I'm not a generally lazy person, but I have been chronically "lazy" at home. I simply never did housework, and it caused a lot of the same kinds of problems in relationships. I wasn't as severe as your wife, but there were certainly some similarities. I can still get 3 bottles of soda accumulated on my desk before I get up and clean them. 

That video is a FABULOUS explanation. When I married my husband, I found his easy acceptance of others' flaws to be a blessed gift in my life. This isn't to say he doesn't sometimes feel critical - he does - but that he's tolerant and doesn't criticize. In our home, laundry is an example of how we avoided this issue.

He is a sort by color AND material kind of guy. Always use fabric softener. Remove them promptly from dryer to fold/hang so they don't get wrinkles. 

I am a person who will let them go until I need something from it, and then I will iron the clothes I wear. I now do things his way and I don't feel unhappy about it. 

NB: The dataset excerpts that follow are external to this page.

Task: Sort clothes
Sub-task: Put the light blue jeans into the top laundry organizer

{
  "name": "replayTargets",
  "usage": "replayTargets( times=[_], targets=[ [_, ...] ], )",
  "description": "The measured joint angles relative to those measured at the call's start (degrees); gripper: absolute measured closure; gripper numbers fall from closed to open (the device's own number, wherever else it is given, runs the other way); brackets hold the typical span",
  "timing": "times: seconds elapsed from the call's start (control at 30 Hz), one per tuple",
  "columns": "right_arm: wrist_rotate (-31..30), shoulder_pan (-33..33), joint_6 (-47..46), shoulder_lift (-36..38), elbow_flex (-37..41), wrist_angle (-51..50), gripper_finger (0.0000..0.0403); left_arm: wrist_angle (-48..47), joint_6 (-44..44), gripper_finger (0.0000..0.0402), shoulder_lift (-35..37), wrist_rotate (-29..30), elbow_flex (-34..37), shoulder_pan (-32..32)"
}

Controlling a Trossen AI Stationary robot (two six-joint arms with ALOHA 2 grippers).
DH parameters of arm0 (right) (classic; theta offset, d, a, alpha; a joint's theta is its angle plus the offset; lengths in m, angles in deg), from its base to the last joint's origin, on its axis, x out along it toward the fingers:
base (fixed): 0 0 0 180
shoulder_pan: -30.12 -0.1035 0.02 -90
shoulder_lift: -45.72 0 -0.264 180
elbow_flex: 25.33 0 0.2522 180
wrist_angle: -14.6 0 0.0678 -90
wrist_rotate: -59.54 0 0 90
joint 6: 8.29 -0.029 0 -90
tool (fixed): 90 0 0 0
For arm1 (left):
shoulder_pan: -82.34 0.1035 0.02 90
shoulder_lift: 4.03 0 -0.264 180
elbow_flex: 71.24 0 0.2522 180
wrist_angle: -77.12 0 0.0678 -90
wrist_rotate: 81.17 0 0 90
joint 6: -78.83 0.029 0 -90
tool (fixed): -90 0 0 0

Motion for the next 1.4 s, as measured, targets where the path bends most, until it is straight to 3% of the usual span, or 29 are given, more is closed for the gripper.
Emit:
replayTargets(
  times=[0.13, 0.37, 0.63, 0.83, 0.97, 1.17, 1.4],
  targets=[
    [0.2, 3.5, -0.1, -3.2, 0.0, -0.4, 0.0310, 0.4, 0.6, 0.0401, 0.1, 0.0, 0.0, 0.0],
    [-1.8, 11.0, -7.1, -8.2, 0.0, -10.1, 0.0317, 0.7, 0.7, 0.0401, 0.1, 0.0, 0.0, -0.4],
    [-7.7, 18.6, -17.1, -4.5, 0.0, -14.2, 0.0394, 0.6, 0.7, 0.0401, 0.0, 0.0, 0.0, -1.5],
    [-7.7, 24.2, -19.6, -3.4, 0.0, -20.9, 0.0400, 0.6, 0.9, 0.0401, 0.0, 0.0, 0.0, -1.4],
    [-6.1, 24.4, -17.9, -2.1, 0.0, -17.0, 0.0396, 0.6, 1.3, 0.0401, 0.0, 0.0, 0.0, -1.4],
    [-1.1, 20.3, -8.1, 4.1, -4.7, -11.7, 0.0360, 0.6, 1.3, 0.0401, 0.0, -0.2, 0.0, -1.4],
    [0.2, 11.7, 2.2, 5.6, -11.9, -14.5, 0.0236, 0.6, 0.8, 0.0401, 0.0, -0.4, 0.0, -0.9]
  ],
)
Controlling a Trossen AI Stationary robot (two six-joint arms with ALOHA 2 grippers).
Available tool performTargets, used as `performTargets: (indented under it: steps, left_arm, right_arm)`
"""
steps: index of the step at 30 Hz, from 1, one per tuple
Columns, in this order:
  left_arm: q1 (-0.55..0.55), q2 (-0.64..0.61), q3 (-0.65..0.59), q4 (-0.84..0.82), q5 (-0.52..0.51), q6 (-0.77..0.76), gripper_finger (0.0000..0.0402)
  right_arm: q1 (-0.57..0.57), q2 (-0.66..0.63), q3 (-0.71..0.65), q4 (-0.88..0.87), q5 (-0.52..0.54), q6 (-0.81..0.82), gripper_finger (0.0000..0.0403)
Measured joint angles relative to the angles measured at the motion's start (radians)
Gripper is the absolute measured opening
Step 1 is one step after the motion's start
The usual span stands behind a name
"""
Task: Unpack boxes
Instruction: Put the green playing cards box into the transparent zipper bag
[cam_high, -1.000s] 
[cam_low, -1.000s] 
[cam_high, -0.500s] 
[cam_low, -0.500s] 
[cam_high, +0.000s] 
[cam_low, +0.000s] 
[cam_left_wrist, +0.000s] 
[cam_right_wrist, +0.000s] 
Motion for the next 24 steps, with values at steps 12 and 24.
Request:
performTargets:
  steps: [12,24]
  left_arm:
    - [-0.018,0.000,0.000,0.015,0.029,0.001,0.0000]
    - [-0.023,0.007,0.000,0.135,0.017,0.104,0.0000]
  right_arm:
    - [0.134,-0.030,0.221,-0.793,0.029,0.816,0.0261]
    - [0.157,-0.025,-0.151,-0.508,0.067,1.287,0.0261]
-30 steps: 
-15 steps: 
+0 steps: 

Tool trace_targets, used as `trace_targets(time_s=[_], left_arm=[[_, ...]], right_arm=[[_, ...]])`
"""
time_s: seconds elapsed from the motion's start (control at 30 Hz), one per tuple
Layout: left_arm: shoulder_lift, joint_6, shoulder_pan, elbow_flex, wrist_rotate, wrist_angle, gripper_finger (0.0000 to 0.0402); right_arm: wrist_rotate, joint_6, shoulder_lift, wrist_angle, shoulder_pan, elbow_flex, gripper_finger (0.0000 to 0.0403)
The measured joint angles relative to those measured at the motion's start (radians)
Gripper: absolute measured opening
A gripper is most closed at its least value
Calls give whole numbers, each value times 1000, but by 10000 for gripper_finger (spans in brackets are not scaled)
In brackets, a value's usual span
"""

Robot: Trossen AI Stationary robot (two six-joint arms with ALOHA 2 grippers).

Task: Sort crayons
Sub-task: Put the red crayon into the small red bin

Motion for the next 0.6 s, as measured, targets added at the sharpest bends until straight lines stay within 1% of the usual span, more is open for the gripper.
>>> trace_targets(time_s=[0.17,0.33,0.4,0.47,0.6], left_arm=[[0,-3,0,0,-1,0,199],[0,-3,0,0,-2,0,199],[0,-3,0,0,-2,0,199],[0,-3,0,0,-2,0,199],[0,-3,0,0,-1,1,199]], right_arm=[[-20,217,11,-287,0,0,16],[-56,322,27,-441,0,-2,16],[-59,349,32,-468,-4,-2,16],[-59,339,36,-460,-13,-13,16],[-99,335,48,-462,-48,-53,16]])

In other relationships, I'd have felt resentful and controlled if I adopted someone else's way of doing things. I'd have anticipated criticism and avoided the tasks. Since I'd get criticized for doing it wrong just as I'd get criticized for not doing it, it was less work to leave it and deal with the criticism. 

I don't know if this can help you or not, but my husband's willingness to jump in and get things done without criticism made me feel more competitive and do more.


----------



## animal 2011 (Aug 9, 2011)

Trazadone makes you tired. She needs to eat better, get active and clean up after herself. I would tell her that because her bad habits are affecting your quality of life and its not fair to you. Be compassionate with her though and have a sit down where you gently talk to her, ask her how she is doing. Don't say she is lazy that's a judgement and will only make her more tired because its like beating someone down with words.
_Posted via Mobile Device_


----------



## I'mInLoveWithMyHubby (Nov 7, 2011)

I just reread your post and more thoroughly. Your wife's back pain might not be managed well and this could be the reason why she's not cleaning. She's working full time and there's only so much you can physically do without going into unbearable pain.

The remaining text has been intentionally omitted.